§ Instructions to follow
Output the data in full and exactly as presented.

◆ ◆ ◆ ◆ ◆

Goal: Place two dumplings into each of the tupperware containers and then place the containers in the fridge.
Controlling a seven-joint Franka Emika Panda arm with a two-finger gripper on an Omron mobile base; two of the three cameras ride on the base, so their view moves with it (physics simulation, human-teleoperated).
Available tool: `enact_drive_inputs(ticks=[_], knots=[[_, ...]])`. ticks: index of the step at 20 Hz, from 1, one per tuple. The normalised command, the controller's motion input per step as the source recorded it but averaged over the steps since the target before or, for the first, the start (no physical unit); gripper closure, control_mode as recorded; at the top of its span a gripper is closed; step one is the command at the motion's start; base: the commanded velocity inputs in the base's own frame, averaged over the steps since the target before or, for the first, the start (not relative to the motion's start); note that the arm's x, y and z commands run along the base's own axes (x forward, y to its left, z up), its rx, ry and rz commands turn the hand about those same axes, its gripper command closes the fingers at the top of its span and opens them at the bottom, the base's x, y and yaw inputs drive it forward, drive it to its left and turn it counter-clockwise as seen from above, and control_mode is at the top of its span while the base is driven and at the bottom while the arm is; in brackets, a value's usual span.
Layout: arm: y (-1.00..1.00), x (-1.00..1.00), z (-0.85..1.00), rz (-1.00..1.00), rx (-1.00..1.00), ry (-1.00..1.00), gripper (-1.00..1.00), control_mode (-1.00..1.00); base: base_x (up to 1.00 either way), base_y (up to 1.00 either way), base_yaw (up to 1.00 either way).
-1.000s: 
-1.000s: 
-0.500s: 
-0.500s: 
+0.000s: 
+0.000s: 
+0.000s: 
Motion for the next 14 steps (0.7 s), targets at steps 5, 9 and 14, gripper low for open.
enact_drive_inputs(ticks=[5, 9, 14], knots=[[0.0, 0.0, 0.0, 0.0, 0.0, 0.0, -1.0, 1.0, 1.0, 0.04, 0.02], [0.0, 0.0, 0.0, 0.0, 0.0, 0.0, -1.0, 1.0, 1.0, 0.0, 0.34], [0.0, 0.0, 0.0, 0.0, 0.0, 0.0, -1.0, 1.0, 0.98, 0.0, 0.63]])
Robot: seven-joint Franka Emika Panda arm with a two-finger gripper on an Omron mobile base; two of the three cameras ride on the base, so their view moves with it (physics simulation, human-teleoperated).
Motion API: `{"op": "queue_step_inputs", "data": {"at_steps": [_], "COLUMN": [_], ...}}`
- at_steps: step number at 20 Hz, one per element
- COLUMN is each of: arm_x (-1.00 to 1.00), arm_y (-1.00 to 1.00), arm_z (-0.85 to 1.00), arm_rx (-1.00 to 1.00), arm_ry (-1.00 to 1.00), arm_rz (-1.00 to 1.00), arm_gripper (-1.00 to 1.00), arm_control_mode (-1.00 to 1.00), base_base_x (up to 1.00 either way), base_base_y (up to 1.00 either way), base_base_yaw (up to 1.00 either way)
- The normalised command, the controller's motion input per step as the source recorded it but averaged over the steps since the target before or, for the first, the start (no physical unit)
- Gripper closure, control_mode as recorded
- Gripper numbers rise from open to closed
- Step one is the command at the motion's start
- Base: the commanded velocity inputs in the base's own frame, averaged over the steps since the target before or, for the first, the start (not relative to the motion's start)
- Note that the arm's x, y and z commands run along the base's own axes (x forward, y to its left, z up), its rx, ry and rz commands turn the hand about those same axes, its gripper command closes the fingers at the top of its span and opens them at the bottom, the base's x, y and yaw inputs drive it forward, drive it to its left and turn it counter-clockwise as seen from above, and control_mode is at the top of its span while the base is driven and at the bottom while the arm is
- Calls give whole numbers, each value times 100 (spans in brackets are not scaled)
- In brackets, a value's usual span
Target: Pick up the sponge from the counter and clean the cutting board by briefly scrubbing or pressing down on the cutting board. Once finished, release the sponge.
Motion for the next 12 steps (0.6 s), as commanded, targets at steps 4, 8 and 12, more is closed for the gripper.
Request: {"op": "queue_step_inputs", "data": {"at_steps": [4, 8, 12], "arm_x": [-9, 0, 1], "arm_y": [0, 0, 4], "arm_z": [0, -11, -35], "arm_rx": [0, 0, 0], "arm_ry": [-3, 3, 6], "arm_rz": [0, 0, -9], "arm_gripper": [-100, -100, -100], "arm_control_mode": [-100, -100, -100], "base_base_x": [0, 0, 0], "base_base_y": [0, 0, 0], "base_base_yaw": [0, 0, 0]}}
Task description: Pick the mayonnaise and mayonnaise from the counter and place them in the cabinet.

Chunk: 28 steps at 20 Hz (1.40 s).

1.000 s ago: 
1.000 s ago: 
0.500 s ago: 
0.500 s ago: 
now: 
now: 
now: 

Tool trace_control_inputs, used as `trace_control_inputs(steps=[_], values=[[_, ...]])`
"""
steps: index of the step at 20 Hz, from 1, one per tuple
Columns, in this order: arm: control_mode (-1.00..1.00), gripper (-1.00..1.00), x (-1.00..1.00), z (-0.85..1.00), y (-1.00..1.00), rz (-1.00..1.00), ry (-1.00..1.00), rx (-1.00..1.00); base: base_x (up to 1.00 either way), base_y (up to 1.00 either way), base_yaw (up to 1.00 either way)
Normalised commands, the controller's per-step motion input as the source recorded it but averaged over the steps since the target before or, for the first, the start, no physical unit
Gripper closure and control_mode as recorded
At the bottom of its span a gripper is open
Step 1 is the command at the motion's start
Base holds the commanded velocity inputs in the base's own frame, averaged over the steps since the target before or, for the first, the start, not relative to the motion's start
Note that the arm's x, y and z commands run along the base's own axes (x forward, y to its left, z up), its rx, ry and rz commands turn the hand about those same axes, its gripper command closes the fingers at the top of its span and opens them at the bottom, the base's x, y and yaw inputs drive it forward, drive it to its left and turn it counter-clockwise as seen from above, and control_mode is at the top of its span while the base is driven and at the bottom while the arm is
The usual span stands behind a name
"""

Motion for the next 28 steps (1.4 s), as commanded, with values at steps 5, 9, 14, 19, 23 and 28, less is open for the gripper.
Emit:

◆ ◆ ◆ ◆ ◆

§ Expected output
Goal: Place two dumplings into each of the tupperware containers and then place the containers in the fridge.
Controlling a seven-joint Franka Emika Panda arm with a two-finger gripper on an Omron mobile base; two of the three cameras ride on the base, so their view moves with it (physics simulation, human-teleoperated).
Available tool: `enact_drive_inputs(ticks=[_], knots=[[_, ...]])`. ticks: index of the step at 20 Hz, from 1, one per tuple. The normalised command, the controller's motion input per step as the source recorded it but averaged over the steps since the target before or, for the first, the start (no physical unit); gripper closure, control_mode as recorded; at the top of its span a gripper is closed; step one is the command at the motion's start; base: the commanded velocity inputs in the base's own frame, averaged over the steps since the target before or, for the first, the start (not relative to the motion's start); note that the arm's x, y and z commands run along the base's own axes (x forward, y to its left, z up), its rx, ry and rz commands turn the hand about those same axes, its gripper command closes the fingers at the top of its span and opens them at the bottom, the base's x, y and yaw inputs drive it forward, drive it to its left and turn it counter-clockwise as seen from above, and control_mode is at the top of its span while the base is driven and at the bottom while the arm is; in brackets, a value's usual span.
Layout: arm: y (-1.00..1.00), x (-1.00..1.00), z (-0.85..1.00), rz (-1.00..1.00), rx (-1.00..1.00), ry (-1.00..1.00), gripper (-1.00..1.00), control_mode (-1.00..1.00); base: base_x (up to 1.00 either way), base_y (up to 1.00 either way), base_yaw (up to 1.00 either way).
-1.000s: 
-1.000s: 
-0.500s: 
-0.500s: 
+0.000s: 
+0.000s: 
+0.000s: 
Motion for the next 14 steps (0.7 s), targets at steps 5, 9 and 14, gripper low for open.
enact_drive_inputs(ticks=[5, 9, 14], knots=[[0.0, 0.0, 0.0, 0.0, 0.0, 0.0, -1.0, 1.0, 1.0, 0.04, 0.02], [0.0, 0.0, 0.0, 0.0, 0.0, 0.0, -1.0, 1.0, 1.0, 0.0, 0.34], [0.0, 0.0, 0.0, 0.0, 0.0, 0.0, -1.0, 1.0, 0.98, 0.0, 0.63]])
Robot: seven-joint Franka Emika Panda arm with a two-finger gripper on an Omron mobile base; two of the three cameras ride on the base, so their view moves with it (physics simulation, human-teleoperated).
Motion API: `{"op": "queue_step_inputs", "data": {"at_steps": [_], "COLUMN": [_], ...}}`
- at_steps: step number at 20 Hz, one per element
- COLUMN is each of: arm_x (-1.00 to 1.00), arm_y (-1.00 to 1.00), arm_z (-0.85 to 1.00), arm_rx (-1.00 to 1.00), arm_ry (-1.00 to 1.00), arm_rz (-1.00 to 1.00), arm_gripper (-1.00 to 1.00), arm_control_mode (-1.00 to 1.00), base_base_x (up to 1.00 either way), base_base_y (up to 1.00 either way), base_base_yaw (up to 1.00 either way)
- The normalised command, the controller's motion input per step as the source recorded it but averaged over the steps since the target before or, for the first, the start (no physical unit)
- Gripper closure, control_mode as recorded
- Gripper numbers rise from open to closed
- Step one is the command at the motion's start
- Base: the commanded velocity inputs in the base's own frame, averaged over the steps since the target before or, for the first, the start (not relative to the motion's start)
- Note that the arm's x, y and z commands run along the base's own axes (x forward, y to its left, z up), its rx, ry and rz commands turn the hand about those same axes, its gripper command closes the fingers at the top of its span and opens them at the bottom, the base's x, y and yaw inputs drive it forward, drive it to its left and turn it counter-clockwise as seen from above, and control_mode is at the top of its span while the base is driven and at the bottom while the arm is
- Calls give whole numbers, each value times 100 (spans in brackets are not scaled)
- In brackets, a value's usual span
Target: Pick up the sponge from the counter and clean the cutting board by briefly scrubbing or pressing down on the cutting board. Once finished, release the sponge.
Motion for the next 12 steps (0.6 s), as commanded, targets at steps 4, 8 and 12, more is closed for the gripper.
Request: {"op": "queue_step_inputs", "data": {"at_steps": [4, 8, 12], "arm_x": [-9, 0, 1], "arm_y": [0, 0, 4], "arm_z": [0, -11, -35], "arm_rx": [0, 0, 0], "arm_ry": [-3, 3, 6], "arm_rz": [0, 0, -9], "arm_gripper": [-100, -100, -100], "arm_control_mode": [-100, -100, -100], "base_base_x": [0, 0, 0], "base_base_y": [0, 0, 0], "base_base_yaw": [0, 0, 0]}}
Task description: Pick the mayonnaise and mayonnaise from the counter and place them in the cabinet.

Chunk: 28 steps at 20 Hz (1.40 s).

1.000 s ago: 
1.000 s ago: 
0.500 s ago: 
0.500 s ago: 
now: 
now: 
now: 

Tool trace_control_inputs, used as `trace_control_inputs(steps=[_], values=[[_, ...]])`
"""
steps: index of the step at 20 Hz, from 1, one per tuple
Columns, in this order: arm: control_mode (-1.00..1.00), gripper (-1.00..1.00), x (-1.00..1.00), z (-0.85..1.00), y (-1.00..1.00), rz (-1.00..1.00), ry (-1.00..1.00), rx (-1.00..1.00); base: base_x (up to 1.00 either way), base_y (up to 1.00 either way), base_yaw (up to 1.00 either way)
Normalised commands, the controller's per-step motion input as the source recorded it but averaged over the steps since the target before or, for the first, the start, no physical unit
Gripper closure and control_mode as recorded
At the bottom of its span a gripper is open
Step 1 is the command at the motion's start
Base holds the commanded velocity inputs in the base's own frame, averaged over the steps since the target before or, for the first, the start, not relative to the motion's start
Note that the arm's x, y and z commands run along the base's own axes (x forward, y to its left, z up), its rx, ry and rz commands turn the hand about those same axes, its gripper command closes the fingers at the top of its span and opens them at the bottom, the base's x, y and yaw inputs drive it forward, drive it to its left and turn it counter-clockwise as seen from above, and control_mode is at the top of its span while the base is driven and at the bottom while the arm is
The usual span stands behind a name
"""

Motion for the next 28 steps (1.4 s), as commanded, with values at steps 5, 9, 14, 19, 23 and 28, less is open for the gripper.
Emit:

No further answer will be given.